## [Work instruction]
Each line of the data below between the one containing "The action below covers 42" and the one containing "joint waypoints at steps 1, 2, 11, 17", both included, is to be repeated exactly. Please omit pictures.

## [Exercise data]
---

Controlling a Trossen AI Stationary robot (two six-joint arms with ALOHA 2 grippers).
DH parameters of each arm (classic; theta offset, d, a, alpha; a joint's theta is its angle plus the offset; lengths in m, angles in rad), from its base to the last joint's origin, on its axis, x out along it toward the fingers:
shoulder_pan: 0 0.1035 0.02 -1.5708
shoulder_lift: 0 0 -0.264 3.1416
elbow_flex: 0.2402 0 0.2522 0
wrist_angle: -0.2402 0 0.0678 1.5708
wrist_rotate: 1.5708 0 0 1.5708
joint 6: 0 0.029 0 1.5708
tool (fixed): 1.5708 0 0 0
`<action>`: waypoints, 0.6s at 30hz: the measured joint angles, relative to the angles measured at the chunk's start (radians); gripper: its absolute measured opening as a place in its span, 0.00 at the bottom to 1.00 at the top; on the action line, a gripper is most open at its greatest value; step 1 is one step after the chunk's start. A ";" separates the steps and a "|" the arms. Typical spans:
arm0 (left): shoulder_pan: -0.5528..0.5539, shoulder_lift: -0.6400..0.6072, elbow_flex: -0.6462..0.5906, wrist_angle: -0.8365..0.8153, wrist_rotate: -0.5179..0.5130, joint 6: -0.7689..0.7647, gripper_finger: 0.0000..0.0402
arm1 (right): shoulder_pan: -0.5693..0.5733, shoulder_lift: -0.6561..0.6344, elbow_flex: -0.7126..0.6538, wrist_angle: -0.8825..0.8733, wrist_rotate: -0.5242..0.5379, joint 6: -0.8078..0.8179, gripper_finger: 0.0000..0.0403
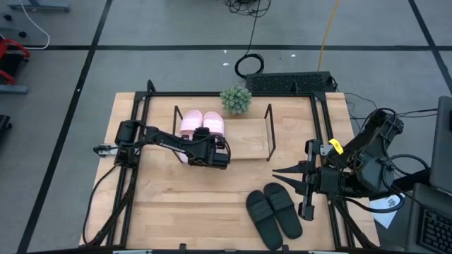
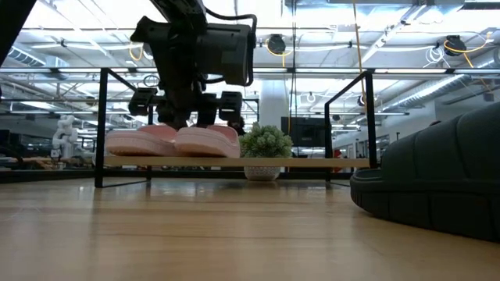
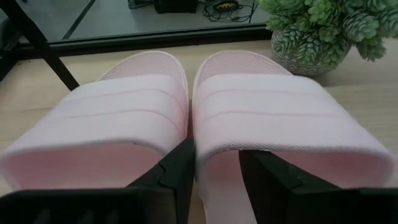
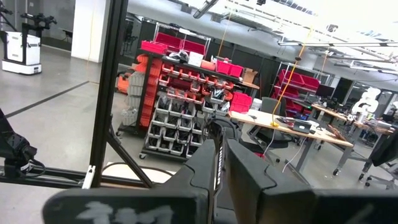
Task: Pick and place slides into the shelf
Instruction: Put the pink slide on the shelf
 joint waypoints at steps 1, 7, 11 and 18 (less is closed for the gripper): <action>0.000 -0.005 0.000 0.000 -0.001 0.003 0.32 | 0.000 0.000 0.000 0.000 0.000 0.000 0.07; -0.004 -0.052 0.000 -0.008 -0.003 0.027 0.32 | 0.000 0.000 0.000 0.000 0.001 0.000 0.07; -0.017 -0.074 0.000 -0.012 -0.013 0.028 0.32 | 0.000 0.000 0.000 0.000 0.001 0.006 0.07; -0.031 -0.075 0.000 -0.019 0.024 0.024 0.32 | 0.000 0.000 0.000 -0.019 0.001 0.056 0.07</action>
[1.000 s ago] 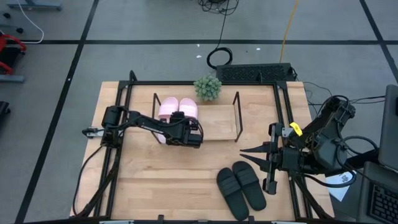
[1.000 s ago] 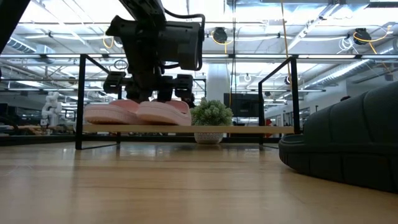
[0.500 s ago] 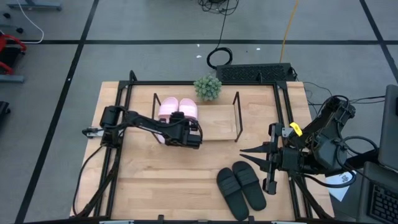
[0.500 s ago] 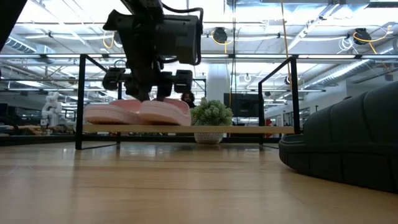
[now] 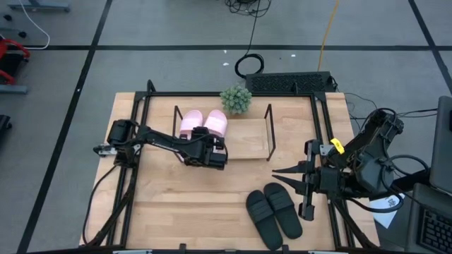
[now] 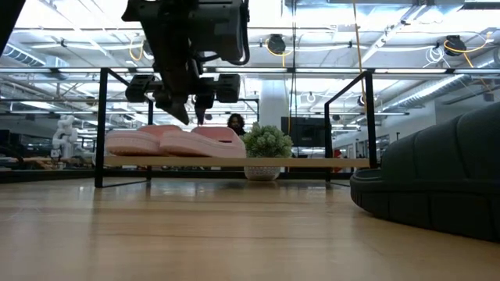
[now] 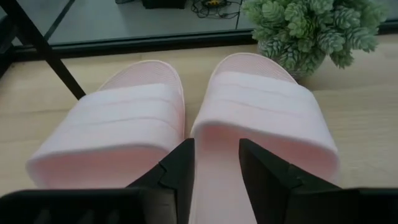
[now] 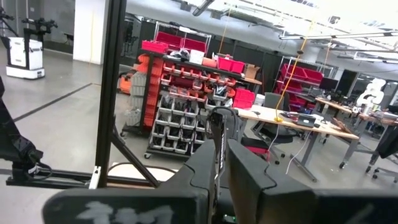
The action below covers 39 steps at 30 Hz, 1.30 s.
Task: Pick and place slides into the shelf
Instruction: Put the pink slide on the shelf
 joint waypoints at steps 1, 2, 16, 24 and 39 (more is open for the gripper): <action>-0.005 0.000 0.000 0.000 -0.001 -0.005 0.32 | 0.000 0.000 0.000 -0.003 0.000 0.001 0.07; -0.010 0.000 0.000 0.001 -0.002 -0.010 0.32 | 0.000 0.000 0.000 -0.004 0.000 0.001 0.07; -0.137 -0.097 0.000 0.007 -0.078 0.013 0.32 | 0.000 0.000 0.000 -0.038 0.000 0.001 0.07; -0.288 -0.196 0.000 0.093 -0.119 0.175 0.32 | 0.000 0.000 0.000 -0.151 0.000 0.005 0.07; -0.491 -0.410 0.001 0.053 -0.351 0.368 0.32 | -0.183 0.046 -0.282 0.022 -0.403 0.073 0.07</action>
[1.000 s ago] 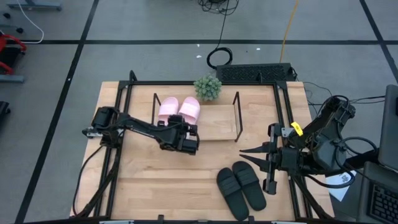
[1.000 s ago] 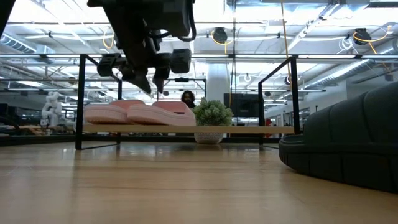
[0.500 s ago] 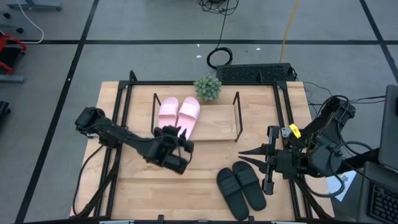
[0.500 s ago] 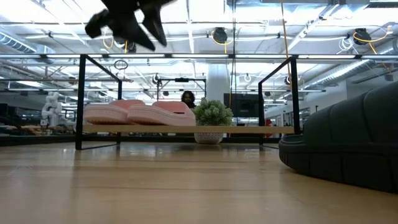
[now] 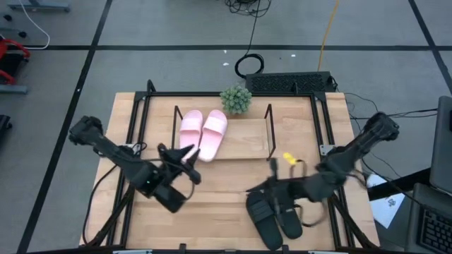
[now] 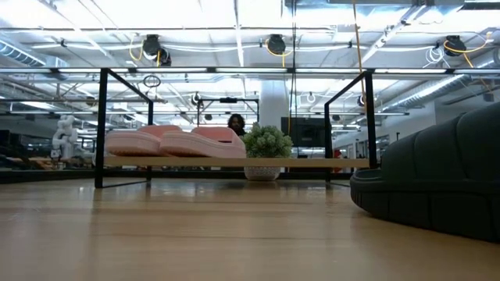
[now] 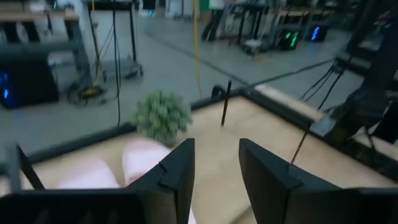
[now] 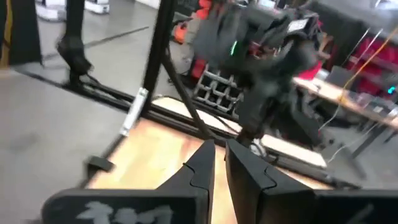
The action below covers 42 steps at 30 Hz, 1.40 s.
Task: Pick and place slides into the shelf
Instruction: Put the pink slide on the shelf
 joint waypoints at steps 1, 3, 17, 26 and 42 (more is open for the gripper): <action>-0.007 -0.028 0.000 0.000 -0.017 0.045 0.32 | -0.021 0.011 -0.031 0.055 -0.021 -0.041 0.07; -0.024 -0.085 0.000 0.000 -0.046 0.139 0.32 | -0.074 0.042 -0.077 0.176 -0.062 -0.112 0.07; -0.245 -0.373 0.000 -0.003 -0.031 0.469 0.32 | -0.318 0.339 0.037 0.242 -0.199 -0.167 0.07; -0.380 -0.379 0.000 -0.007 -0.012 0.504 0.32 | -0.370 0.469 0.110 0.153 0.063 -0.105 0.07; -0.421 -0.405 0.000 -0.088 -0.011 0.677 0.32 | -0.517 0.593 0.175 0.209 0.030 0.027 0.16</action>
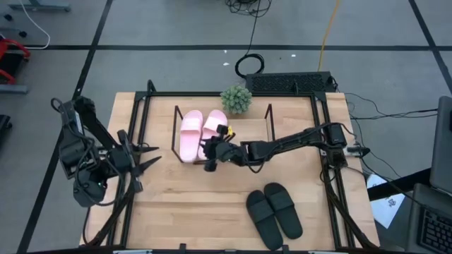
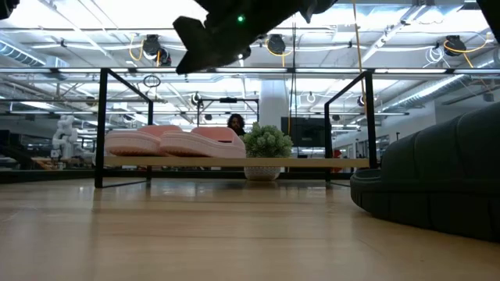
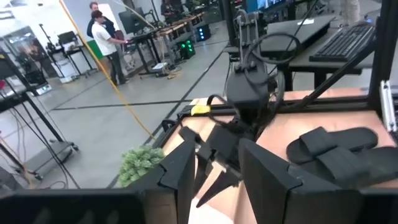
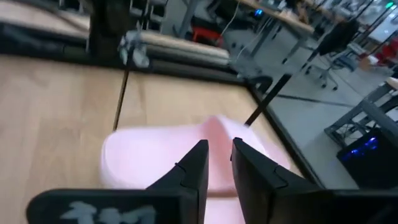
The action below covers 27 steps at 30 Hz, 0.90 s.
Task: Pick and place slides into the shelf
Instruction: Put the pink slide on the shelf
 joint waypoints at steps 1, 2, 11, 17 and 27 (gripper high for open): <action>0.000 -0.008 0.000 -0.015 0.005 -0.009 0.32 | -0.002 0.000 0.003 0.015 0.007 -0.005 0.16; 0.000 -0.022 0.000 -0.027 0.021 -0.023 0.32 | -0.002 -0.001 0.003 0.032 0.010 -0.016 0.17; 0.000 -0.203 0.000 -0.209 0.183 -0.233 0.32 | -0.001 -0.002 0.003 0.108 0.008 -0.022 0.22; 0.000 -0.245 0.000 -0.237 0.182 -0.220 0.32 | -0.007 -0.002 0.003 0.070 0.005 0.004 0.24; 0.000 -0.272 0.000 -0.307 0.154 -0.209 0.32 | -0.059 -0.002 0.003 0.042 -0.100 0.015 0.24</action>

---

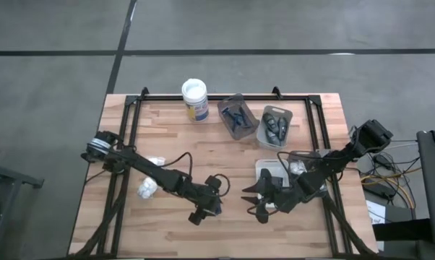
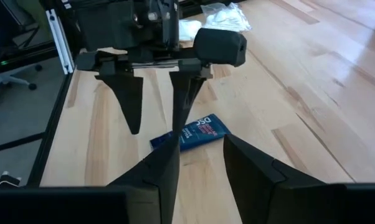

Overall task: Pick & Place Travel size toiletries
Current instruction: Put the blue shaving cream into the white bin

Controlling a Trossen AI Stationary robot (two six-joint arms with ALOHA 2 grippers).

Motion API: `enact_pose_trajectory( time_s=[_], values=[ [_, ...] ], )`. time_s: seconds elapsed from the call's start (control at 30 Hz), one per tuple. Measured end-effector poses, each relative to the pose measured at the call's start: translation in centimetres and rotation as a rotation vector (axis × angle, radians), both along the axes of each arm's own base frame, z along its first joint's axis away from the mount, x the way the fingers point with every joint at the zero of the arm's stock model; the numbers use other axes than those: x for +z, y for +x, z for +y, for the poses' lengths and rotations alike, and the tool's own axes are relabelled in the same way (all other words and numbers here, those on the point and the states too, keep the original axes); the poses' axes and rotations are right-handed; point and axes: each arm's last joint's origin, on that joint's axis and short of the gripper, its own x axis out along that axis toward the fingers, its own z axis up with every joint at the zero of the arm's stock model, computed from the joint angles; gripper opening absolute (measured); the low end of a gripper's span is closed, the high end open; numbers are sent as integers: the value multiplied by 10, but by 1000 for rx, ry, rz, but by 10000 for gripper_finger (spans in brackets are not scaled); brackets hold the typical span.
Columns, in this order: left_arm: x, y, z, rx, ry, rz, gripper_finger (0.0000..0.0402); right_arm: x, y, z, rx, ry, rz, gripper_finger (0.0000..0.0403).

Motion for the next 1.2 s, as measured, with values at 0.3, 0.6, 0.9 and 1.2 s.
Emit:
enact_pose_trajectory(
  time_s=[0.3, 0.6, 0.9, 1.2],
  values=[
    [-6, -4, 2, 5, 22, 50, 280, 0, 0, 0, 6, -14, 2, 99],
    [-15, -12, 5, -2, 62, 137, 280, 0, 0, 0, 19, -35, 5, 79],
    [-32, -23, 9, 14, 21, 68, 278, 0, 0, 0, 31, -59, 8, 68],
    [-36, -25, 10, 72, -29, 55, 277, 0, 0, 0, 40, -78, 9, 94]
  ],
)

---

## [Solution to the problem]
The action below covers 42 steps at 30 Hz, 1.40 s.
Task: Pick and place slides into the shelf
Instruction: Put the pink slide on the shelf
 joint waypoints at steps 1, 3, 17, 26 and 42 (more is open for the gripper): <action>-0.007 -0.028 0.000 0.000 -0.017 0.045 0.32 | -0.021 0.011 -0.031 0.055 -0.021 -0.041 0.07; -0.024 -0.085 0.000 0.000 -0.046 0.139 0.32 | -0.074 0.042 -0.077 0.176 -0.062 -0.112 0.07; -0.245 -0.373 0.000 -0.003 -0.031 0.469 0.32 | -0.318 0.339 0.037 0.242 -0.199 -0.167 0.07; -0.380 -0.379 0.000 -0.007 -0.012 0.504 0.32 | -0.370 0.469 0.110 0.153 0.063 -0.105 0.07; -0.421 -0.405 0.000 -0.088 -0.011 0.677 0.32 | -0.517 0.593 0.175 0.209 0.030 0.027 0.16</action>
The action below covers 27 steps at 30 Hz, 0.90 s.
Task: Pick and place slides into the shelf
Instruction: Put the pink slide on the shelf
 joint waypoints at steps 1, 2, 11, 17 and 27 (gripper high for open): <action>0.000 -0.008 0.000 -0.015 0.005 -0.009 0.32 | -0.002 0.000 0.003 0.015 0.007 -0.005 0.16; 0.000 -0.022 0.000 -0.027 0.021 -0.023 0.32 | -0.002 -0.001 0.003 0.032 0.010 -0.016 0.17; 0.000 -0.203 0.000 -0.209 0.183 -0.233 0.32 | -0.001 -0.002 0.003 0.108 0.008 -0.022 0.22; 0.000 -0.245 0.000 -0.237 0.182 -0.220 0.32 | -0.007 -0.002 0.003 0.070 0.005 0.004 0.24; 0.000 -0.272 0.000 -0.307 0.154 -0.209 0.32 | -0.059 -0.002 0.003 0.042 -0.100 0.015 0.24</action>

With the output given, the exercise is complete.